Approvato in terza lettura dal Senato il disegno di legge di conversione del DL recante misure urgenti in materia di personale delle fondazioni lirico sinfoniche, di sostegno del settore del cinema e audiovisivo e finanziamento delle attività del Ministero per i beni e le attività culturali e per lo svolgimento della manifestazione UEFA Euro 2020. Il provvedimento, approvato a fine giugno dal Consiglio dei Ministri, affronta varie tematiche come quella relativa al personale delle fondazioni lirico-sinfoniche e di vari soggetti operanti nel mondo dello spettacolo, quella concernente il finanziamento delle attività del Ministero per i beni e le attività culturali e la promozione delle opere europee e italiane da parte dei fornitori di servizi di media audiovisivi. In relazione a quest’ultimo punto, il provvedimento interviene sulla disciplina per la promozione delle opere italiane ed europee modificando gli obblighi di programmazione e di investimento a partire dal 1 giugno 2020; infatti i fornitori di servizi media audiovisivi lineari diversi dai concessionari dovranno, a partire dal prossimo gennaio, avviare l’innalzamento delle quote dei propri investimenti in opere europee, portandola all’11,5% (dal 10% attuale).
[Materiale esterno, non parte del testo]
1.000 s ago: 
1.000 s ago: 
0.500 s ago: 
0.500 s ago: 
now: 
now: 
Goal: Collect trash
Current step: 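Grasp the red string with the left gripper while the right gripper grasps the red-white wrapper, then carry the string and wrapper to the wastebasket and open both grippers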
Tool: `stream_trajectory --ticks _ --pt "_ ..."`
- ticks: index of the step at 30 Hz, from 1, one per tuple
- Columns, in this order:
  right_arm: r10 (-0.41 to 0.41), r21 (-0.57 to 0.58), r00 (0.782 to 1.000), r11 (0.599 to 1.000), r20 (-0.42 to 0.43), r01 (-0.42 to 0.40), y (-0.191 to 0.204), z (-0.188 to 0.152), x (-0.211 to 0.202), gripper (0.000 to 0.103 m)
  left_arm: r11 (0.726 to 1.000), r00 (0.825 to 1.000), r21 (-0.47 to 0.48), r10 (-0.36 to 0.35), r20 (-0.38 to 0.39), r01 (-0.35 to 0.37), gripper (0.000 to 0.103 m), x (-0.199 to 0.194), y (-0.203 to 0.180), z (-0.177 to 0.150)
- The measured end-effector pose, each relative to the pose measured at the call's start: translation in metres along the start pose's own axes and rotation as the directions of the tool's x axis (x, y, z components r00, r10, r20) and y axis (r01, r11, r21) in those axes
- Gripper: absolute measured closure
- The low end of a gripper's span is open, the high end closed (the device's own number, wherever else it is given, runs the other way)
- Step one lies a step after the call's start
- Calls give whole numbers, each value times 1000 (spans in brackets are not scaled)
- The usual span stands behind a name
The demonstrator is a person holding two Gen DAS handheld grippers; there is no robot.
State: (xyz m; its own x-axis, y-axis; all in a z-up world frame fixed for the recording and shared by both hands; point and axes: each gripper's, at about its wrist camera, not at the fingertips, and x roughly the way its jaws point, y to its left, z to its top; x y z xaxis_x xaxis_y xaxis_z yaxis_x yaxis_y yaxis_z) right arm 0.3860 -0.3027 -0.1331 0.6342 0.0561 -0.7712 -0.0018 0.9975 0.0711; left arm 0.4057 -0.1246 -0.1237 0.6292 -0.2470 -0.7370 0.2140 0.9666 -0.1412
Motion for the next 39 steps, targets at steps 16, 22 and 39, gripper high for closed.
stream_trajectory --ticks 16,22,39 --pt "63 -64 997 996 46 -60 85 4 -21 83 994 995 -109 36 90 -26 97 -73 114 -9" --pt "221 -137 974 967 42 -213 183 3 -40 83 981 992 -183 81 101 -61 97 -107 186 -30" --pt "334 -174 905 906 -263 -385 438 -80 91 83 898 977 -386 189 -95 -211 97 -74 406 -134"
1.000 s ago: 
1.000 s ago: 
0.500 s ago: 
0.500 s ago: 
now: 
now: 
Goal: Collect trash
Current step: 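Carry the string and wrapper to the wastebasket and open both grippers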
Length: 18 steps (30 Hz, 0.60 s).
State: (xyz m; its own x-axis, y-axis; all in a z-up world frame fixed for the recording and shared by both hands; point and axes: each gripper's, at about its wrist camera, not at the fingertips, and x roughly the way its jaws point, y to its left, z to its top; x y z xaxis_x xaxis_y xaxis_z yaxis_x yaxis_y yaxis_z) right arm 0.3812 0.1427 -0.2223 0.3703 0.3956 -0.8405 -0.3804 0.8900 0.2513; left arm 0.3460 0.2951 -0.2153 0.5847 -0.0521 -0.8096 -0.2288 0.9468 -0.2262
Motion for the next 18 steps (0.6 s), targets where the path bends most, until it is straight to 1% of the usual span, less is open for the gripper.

L’incremento dovrà essere costante nel corso dei prossimi mesi, fino ad arrivare ad una quota de 12,5% nel 2021.

Per ciò che concerne le opere italiane, inoltre, il provvedimento prevede che una sotto quota pari ad almeno il 50% della quota da destinare all’investimento in opere europee venga riservata a opere di espressione originare italiana, ovunque prodotte negli ultimi 5 anni. Previsioni simili ma con percentuali diverse sono previste anche per i concessionari del servizio pubblico radiofonico, televisivo e multimediale; anche per loro comunque la data a decorrere dalla quale dovrà iniziare l’innalzamento di investimento verso opere europee è quella del 1 gennaio 2020. 

Il quadro appena descritto è stato completata dalla previsione dell’art. 3, che disciplina la Commissione per la classificazione delle opere cinematografiche, riducendo a 49 i membri complessivi e introducendo elementi di flessibilità. Inoltre il testo prevede interventi per la manifestazione UEFA Euro 2020. In particolare, Roma Capitale avrà la facoltà di nominare un commissario straordinario per la realizzazione di interventi necessari ad assicurare lo svolgimento del campionato europeo di calcio del 2020, che si terrà a Roma. I poteri del Commissario saranno quelli di predisporre e approvare il piano degli interventi e di operare le riduzioni dei termini previste dal Codice dei contratti pubblici, come ad esempio quelle in materia di effettuazione di alcuni adempimenti, per la disponibilità elettronica dei documenti di gara e per la ricezione delle domande di partecipazione e delle offerte. Infine, il disegno di legge di conversione estende anche ai prodotti dell’editoria audiovisiva la possibilità di essere acquistati attraverso la cd. card cultura per i diciottenni, introdotta nel 2015.